» About this task
A single number is required: how many lines below include the string "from".

─── Exercise data

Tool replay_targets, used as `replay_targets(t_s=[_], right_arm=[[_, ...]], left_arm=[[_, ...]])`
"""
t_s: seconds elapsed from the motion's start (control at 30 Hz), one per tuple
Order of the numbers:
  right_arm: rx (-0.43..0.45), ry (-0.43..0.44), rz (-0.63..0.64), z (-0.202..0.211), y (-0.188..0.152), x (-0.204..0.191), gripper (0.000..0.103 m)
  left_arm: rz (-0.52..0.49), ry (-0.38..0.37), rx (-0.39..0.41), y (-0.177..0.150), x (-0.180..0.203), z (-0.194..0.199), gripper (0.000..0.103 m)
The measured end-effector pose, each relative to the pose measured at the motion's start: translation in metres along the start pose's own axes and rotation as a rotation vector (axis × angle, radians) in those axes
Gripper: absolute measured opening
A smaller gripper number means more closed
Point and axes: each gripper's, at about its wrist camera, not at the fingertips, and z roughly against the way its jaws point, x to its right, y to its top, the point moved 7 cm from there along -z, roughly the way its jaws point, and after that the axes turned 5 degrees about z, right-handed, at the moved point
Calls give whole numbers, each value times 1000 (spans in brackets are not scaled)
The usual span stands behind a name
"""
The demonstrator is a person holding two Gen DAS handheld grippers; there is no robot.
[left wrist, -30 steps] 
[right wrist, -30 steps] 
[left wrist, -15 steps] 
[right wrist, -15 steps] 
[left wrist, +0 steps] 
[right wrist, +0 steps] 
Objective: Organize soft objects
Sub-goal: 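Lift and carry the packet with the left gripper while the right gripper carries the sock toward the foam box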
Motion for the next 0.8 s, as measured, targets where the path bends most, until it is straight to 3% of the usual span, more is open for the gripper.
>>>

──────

» Exercise answer
2